I am building a Flink streaming application and would prefer to use event-time because it will ensure that all of the timers that are set will trigger deterministically given a failure or replay of historical data. The problem with event-time is that time only moves forward if events come in. Our data sources (physical sensors) sometimes produce very little data, so there are times where a single data point might open a five minute aggregation window, but the next data point is 20 minutes later, so the window closes and emits an output record very late.
Our proposed solution to this was to use an AWS lambda function that is scheduled to run every X minutes that outputs a dummy event into our Kinesis stream that Flink reads from, thus forcing a watermark to be generated that advances time forward.

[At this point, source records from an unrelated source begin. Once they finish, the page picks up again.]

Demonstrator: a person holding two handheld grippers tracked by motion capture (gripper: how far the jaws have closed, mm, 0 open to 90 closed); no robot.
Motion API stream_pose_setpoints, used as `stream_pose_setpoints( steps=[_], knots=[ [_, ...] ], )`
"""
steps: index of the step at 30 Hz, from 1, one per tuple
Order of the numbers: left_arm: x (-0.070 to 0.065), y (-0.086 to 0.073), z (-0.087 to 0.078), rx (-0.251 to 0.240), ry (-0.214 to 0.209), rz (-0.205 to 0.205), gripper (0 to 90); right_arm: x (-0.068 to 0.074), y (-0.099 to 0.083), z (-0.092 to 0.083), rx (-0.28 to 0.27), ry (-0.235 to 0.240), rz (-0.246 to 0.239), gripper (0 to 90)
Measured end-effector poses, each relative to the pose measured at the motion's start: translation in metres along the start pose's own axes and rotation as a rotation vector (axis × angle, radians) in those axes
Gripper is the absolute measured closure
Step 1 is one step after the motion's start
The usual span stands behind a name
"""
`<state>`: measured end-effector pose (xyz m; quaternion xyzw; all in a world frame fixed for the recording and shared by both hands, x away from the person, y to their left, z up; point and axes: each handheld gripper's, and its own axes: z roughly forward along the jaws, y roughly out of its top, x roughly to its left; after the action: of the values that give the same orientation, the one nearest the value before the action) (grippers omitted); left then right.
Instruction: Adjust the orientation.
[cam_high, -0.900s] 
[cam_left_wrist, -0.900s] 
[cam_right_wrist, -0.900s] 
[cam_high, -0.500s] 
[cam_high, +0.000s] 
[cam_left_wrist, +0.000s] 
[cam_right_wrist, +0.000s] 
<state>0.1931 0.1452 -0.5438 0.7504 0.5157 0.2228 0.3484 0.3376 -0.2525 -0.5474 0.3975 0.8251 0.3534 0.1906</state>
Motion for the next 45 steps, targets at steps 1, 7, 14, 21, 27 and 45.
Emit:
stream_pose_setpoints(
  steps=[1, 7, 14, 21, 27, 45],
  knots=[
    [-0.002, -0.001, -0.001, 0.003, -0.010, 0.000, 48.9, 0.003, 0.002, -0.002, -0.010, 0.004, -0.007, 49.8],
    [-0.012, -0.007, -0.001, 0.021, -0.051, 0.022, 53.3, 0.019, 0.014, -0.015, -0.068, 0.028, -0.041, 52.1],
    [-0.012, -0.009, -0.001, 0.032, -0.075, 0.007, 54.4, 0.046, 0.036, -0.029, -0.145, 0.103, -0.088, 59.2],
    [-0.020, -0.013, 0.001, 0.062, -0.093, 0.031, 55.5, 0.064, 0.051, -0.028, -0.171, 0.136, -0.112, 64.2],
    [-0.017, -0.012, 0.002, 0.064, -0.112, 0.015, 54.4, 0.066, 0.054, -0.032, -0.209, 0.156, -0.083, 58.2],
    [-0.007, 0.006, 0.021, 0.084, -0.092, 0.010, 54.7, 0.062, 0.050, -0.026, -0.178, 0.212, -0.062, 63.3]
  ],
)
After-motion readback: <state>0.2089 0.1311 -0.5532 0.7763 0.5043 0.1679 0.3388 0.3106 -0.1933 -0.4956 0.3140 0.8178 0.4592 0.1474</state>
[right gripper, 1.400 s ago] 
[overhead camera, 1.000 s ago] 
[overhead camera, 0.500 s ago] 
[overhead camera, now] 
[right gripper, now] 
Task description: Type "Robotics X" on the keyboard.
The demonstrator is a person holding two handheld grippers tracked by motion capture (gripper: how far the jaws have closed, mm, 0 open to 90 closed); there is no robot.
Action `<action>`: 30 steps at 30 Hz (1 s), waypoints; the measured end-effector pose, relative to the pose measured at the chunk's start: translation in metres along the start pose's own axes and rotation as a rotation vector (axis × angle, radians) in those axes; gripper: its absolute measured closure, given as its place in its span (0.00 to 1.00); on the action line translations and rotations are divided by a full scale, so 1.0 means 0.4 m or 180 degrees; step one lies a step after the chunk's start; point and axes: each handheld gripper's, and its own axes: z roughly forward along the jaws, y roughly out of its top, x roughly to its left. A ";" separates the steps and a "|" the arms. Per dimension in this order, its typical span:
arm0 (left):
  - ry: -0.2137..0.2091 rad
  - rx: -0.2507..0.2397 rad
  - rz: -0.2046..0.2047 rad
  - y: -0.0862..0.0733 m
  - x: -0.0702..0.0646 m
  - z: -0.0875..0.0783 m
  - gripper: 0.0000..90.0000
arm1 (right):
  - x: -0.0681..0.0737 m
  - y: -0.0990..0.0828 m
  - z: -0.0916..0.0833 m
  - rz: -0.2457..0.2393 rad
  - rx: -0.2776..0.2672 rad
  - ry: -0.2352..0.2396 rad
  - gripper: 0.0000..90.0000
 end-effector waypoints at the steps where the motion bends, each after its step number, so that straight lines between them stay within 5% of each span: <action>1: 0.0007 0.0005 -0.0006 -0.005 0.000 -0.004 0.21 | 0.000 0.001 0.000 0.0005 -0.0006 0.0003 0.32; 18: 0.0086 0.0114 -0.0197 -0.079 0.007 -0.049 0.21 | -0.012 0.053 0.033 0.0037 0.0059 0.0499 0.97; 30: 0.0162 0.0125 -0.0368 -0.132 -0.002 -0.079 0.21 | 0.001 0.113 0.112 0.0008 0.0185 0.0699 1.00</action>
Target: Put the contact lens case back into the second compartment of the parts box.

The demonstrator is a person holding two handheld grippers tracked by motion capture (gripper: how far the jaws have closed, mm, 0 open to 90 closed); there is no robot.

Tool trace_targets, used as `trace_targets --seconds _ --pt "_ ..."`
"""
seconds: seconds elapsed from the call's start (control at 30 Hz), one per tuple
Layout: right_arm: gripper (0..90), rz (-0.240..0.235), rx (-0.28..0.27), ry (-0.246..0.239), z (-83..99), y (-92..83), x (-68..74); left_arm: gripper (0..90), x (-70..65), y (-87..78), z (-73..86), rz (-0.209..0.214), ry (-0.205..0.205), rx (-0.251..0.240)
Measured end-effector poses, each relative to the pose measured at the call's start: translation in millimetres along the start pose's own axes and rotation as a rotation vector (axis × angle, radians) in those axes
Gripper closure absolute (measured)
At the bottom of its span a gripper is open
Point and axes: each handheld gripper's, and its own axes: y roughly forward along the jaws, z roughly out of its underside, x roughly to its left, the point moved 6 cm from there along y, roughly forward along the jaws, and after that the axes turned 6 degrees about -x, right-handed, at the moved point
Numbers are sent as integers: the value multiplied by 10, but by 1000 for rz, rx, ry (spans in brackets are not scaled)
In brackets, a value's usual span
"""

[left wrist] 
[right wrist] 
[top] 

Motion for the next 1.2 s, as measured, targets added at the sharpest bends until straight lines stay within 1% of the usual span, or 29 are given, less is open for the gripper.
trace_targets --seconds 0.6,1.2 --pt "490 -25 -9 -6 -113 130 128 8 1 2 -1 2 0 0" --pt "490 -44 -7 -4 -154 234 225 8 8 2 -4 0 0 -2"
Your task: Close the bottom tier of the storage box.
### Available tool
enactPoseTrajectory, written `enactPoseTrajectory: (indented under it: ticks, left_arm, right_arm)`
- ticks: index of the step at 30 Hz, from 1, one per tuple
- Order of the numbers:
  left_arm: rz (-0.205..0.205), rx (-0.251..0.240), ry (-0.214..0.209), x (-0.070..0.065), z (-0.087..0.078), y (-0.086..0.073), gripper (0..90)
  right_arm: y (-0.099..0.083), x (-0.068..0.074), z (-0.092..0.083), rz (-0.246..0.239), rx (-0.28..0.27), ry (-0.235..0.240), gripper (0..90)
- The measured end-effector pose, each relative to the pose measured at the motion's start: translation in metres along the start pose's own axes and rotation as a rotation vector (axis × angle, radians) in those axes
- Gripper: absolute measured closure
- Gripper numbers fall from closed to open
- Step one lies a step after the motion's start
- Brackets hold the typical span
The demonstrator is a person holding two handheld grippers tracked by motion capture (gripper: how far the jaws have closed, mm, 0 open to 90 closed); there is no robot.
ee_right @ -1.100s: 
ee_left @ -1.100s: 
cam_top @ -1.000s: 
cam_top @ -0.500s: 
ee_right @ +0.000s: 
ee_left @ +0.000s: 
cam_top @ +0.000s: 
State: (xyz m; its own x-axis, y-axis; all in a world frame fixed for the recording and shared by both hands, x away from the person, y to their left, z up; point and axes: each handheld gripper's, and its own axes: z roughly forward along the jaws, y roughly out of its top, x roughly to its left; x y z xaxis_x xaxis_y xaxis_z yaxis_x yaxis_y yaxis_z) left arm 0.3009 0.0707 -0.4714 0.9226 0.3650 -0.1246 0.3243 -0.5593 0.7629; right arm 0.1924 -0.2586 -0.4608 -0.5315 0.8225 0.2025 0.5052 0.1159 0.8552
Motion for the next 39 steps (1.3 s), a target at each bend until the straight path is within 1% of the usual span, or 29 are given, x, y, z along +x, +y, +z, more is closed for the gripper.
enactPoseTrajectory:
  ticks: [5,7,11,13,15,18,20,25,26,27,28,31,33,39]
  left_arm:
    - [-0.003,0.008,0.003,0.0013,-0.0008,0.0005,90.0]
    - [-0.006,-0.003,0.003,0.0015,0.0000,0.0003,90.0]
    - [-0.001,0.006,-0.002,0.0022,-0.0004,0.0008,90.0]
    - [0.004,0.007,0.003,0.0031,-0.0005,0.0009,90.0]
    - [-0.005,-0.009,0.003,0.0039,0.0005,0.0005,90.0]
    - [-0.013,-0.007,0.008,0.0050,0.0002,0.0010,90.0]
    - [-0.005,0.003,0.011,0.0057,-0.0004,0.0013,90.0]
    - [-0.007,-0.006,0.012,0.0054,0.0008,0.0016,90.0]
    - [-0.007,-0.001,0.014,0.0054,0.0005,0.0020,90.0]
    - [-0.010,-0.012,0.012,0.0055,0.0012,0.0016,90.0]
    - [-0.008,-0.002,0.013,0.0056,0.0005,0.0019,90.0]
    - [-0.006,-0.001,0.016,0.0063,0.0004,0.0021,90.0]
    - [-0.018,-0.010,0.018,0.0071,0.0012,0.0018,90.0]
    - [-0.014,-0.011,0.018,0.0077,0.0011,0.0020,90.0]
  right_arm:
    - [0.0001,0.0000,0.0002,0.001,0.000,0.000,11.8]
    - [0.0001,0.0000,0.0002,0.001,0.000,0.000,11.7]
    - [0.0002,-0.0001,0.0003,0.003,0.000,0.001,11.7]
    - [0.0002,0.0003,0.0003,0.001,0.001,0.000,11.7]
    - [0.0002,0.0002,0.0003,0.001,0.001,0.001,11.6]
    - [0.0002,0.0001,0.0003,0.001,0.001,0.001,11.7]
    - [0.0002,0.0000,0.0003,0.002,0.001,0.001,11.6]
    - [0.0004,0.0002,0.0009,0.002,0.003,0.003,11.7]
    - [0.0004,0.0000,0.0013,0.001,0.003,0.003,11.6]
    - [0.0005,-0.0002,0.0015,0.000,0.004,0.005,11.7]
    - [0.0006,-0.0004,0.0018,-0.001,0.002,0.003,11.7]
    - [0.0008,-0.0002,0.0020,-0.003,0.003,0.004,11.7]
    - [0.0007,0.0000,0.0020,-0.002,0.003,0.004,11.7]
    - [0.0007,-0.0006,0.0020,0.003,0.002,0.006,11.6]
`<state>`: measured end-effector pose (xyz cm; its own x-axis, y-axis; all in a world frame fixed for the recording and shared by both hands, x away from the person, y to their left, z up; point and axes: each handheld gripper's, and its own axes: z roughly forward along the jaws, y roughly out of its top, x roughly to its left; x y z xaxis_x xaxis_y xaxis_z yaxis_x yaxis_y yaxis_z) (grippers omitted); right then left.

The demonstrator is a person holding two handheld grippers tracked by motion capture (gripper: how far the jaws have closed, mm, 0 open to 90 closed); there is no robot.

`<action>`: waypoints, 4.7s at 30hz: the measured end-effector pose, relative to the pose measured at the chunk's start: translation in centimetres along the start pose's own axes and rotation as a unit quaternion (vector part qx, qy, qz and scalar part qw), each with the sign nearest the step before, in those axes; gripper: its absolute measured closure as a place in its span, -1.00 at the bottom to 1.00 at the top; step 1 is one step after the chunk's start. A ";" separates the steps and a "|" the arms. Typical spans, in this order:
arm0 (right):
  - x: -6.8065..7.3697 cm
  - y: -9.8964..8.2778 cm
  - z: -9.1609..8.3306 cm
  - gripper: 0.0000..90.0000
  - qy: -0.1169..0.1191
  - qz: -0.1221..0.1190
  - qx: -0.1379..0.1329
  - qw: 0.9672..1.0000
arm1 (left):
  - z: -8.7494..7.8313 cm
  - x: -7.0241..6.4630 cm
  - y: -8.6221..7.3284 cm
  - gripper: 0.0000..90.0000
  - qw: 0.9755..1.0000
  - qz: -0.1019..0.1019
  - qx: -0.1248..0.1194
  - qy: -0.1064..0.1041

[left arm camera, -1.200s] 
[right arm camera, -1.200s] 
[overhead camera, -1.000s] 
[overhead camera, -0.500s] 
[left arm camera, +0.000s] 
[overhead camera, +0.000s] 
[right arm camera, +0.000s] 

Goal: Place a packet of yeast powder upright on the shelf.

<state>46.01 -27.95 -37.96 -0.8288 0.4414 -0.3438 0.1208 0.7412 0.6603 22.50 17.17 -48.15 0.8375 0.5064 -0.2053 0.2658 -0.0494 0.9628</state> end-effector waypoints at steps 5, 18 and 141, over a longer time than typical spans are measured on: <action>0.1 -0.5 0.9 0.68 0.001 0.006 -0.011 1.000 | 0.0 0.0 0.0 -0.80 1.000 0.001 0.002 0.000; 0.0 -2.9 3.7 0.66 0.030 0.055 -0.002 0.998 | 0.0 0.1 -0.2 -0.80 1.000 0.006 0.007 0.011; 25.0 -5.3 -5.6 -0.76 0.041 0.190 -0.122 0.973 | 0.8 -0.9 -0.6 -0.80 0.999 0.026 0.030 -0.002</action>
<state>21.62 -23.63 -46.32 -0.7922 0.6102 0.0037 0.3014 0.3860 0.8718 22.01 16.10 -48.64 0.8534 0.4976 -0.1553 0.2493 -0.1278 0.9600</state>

My concern is that this only works if watermarks are truly global, meaning that a SINGLE heartbeat message can lead to the creation of a watermark that advances the event time of every single operator/task in a Flink application that uses data that originated from this stream. The documentation has led me to believe that Flink parellizes reading from a source, where each parallel read operator generates its own watermarks and then a downstream operator, say a window, takes the minimum of the various watermarks it has seen. If this is the case, this seems problematic to me because a dummy heartbeat event would be needed per parallel watermark generator, but I do not get control over which nodes read my heartbeat messages out of the stream.
So, my question is, how exactly do downstream operators use watermarks to advance event-time and could a single dummy message be added to the kinesis stream to advance event-time across the ENTIRE Flink application?
If not, how can I force event time to move forward?